Another problem I see with this approach is collisions - people doing modifications "at the same time". The current bzr conflict handling is based on files in the working tree. To leverage that, it might make sense to reify the commit messages and other meta-data as files as well. Wasn't there some discussion about a .bzrmeta directory? One problem with these files would be that changes should always be recorded relative to the original message, while it would probably be overkill to store a file for each and every commit message, and also problematic to use the revision id in the name of such a file before the commit associated with that revision id. So simply treating these as normal files would probably not be enough. Still, I think a file-based approach has probably better chances than completely new collision handling or unversioned changes.

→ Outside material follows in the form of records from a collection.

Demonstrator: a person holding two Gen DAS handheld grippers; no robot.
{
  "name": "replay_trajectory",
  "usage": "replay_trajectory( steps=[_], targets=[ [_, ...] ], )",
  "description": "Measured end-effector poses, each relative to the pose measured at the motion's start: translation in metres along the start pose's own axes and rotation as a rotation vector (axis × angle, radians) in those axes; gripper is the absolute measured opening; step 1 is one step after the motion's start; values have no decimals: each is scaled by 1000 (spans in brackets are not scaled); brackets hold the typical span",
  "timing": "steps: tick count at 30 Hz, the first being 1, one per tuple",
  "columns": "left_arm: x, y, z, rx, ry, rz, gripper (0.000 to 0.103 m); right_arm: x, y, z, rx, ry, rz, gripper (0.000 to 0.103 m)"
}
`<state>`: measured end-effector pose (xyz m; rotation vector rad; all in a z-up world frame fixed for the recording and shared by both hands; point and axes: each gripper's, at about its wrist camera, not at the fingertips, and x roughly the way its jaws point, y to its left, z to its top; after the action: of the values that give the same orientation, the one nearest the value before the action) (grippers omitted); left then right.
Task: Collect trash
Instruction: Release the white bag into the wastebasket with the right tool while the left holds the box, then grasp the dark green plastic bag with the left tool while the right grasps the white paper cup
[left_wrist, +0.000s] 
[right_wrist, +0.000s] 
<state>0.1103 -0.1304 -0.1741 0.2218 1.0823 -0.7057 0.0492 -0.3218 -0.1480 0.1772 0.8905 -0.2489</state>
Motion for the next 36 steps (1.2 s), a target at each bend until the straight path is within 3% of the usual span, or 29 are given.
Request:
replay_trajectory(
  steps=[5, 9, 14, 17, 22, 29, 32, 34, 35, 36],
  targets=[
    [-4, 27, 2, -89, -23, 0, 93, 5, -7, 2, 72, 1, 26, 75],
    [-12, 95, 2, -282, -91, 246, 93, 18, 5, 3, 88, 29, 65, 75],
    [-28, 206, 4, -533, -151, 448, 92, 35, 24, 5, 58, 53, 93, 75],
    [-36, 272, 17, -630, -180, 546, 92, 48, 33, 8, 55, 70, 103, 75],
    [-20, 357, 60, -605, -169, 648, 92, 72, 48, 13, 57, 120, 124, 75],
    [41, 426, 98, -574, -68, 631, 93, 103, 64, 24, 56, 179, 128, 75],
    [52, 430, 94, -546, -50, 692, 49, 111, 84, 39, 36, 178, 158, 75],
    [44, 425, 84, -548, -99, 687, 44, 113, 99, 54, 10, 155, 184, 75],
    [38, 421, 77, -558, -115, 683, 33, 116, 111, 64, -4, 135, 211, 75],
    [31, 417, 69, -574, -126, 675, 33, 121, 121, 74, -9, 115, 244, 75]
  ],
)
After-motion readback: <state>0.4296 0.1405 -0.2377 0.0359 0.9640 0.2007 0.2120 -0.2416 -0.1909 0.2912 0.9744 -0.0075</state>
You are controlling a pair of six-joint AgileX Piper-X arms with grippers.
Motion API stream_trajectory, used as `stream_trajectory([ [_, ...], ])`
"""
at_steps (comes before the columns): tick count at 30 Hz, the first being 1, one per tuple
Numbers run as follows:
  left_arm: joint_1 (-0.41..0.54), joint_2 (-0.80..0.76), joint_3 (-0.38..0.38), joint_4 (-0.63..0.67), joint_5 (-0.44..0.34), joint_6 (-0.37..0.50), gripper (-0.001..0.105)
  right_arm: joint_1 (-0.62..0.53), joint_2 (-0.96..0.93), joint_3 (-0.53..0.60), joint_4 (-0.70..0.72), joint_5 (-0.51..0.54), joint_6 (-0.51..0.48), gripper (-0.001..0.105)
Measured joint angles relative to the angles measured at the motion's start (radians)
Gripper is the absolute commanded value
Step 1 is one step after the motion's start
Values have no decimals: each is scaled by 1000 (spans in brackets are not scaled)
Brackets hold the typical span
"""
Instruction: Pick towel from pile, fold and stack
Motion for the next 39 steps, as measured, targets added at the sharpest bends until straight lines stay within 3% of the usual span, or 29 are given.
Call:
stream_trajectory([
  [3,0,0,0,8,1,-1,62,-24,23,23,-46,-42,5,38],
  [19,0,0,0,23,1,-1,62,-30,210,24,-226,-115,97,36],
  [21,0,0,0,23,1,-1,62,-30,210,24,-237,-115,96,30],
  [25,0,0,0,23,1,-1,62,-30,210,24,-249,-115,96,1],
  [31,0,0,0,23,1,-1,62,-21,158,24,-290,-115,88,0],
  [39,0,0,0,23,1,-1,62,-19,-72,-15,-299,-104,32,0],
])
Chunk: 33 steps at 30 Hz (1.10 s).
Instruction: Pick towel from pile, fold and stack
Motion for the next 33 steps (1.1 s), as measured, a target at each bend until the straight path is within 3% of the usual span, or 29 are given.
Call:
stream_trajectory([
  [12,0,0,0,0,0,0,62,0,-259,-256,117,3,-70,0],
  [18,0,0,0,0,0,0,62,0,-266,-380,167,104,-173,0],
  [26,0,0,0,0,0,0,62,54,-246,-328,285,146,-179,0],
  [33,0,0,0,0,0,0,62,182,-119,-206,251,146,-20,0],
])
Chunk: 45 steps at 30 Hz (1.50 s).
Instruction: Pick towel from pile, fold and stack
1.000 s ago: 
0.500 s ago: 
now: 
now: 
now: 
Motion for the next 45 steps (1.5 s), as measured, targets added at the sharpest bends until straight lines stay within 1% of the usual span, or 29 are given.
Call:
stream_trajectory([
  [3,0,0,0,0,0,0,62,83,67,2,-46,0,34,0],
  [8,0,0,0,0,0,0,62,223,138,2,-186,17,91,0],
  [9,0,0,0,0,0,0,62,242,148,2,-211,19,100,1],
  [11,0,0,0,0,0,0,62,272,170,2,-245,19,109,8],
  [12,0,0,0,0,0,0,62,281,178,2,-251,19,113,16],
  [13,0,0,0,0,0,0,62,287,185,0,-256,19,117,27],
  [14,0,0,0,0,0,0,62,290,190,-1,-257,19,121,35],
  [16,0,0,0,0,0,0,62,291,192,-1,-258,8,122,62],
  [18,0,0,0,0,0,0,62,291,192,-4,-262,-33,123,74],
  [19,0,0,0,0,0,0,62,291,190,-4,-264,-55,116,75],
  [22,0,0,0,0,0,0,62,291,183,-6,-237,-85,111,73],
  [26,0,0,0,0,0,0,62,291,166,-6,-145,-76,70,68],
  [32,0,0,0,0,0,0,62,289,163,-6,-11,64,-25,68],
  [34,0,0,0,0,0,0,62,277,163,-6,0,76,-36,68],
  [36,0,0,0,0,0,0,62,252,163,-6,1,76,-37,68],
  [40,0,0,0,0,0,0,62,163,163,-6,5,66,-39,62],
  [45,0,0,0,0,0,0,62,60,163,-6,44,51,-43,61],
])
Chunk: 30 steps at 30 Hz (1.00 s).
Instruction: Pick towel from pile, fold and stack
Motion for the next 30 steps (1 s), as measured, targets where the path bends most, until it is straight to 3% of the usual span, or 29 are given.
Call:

Revision history for this message
Martin Pool (mbp) wrote : Re: [Bug 210142] [NEW] Log comments cannot be changed/edited/annotated

I think putting them into a structured file in .bzrmeta would be
fairly appropriate: that's transparent and doesn't need major surgery,
and could be done from a plugin. Normally we ask the repository for
revision data so you'd need to make sure that perhaps a wrapped
repository is seen when the branch is opened.

--
Martin <http://launchpad.net/~mbp/>

Martin Pool (mbp)
Changed in bzr:
status: Triaged → Confirmed
importance: Wishlist → Low
Revision history for this message
Mark Crocker (mcrocker) wrote :

Crucial use-case:

When attempting to push a branch into a Subversion repository that has a commit hook that requires an issue tracking ID for work that was done in Bazaar 'on spec' without a known issue ID, the commits to Subversion will be rejected. Unless the issue ID's can be added retroactively, there is no way to commit to Subversion unless you're willing to lose the entire history.

Revision history for this message
Mark Crocker (mcrocker) wrote :

I did figure out how to hack Bazaar to let me commit my changes with a prepended tracker issue ID. Basically, I just hacked plugins/svn/push.py, line 162 of Bazaar 2.3.0 to prepend "ID-123: " to each commit.

This is nasty little hack, but it worked well enough to allow me to push the entire history to our repository. I'm not going to bother to figure out how to make a switch to provide an option for this because I think it could have some unintended consequences if used on a large scale, especially for merging back down from such a hacked repo. So, I just added this note for prosperity in the off chance that it may help somebody else.